Glasgow Eyes

Glasgow Eyes

Staying true to a sound while innovating with each release is the musical equivalent of gymnastics’ Produnova (vault of death). By incorporating skittering electronics and throbbing synths into their heritage noise-pop sound, post-punk legends The Jesus and Mary Chain manage to stick the landing 40 years into a storied career. JAMC infamously ended its first run as a band in 1998, when a substance-fuelled onstage fallout led co-founding guitarist William Reid to abandon sibling Jim 15 minutes into a show at LA’s House of Blues. It would be nine years before the battling brothers returned to the stage in 2007, now a revered ’80s act made relevant to a new generation by the inclusion of the group’s seminal 1985 single “Just Like Honey” in Sofia Coppola’s Lost in Translation. Several nostalgia tours followed, but it would be another decade before the JAMC would attempt to record new material. The result was 2017’s Damage and Joy, a scavenged effort with half of the album's 14 compositions repurposed from sundry side projects. This makes Glasgow Eyes, in a sense, the first proper album released by the Reids since 1998’s Munki. Recorded at the Castle of Doom studio owned by fellow Glaswegians (and admitted JAMC disciples) Mogwai, the production signifies a coherent next step in the fraternal partnership that is always at its best innovating while referencing a shared past. When the band debuted in 1984, that meant combining golden-oldie song sensibilities with waves of screeching fuzz and feedback. In 2024, it means adding precision electronic sounds to the sublime songcraft that has always been the Reids’ greatest asset. The guitars are still seared, just not fried to a crisp.
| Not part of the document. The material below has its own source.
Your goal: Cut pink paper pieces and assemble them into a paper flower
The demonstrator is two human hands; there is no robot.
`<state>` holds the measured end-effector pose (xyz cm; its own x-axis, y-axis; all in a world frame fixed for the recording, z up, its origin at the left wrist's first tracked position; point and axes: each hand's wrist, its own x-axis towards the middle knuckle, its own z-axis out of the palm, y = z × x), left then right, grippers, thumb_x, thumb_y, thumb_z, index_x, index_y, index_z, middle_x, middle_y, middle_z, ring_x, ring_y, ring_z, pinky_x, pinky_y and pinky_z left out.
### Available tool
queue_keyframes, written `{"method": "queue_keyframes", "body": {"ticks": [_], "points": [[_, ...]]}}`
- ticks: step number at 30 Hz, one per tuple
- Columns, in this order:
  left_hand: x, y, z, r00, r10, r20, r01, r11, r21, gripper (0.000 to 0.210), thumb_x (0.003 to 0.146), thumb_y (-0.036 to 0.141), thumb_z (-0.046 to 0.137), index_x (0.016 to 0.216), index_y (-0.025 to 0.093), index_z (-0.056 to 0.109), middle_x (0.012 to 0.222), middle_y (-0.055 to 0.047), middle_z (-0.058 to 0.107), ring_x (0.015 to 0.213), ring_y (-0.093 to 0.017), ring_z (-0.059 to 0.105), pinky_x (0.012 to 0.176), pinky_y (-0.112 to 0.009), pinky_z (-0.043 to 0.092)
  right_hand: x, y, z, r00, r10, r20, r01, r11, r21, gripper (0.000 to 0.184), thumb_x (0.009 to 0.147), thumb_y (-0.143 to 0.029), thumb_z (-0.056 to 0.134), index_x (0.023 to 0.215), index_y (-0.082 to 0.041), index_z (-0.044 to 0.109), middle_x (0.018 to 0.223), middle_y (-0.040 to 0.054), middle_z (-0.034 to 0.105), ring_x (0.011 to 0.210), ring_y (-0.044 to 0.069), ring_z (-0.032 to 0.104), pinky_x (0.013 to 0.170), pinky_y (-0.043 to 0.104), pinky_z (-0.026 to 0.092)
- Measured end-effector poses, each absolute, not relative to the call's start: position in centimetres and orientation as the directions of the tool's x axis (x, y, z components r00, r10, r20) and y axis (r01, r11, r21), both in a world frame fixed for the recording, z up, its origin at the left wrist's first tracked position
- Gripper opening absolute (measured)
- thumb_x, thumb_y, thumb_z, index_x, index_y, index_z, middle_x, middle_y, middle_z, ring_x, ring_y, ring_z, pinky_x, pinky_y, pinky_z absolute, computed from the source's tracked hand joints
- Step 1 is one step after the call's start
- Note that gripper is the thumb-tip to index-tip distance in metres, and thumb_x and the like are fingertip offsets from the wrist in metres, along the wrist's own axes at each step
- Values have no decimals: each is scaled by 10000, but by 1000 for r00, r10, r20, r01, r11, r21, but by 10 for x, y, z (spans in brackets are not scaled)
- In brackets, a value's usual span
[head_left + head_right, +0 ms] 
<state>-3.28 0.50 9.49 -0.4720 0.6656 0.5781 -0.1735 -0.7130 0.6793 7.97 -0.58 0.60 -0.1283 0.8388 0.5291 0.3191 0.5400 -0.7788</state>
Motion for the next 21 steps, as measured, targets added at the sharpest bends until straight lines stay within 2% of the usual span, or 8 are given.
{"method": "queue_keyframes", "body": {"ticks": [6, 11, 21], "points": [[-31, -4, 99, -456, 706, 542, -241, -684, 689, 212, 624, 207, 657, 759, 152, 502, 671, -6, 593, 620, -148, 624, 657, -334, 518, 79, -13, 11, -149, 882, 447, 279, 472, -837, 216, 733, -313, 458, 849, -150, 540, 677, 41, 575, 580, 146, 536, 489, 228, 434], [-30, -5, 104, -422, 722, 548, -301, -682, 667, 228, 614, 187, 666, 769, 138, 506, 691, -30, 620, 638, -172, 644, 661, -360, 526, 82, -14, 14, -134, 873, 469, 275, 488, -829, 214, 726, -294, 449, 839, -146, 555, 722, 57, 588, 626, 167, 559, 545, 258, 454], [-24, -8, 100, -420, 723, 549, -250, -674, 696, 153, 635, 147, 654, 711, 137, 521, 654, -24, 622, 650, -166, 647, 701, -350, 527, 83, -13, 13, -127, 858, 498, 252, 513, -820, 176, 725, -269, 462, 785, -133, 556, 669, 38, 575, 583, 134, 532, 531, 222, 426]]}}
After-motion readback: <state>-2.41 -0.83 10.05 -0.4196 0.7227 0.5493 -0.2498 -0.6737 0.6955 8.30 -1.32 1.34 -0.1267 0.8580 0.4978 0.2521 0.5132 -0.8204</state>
Except for when they are—like on the positively rollicking “The Eagles and the Beatles”, an infinity mirror that references JAMC’s noisiest ’80s output, which itself referenced early-’60s wall-of-sound pop-rock confections. William appears to have dug out whatever guitar/pedal/amplifier combo created the glass-cutting feedback of the band’s earliest records and uses it on a riff that’s equal parts Joan Jett’s “I Love Rock ’N Roll” and Weezer’s “Beverly Hills”, while Jim deadpans, “Mick and Keith and Brian Jones,” among other ’60s luminaries. Equally on the nose is the album’s closer, “Hey Lou Reid”, which sounds like JAMC doing their best VU. It’s a familiar trope for the brothers, but one that has yet to grow old.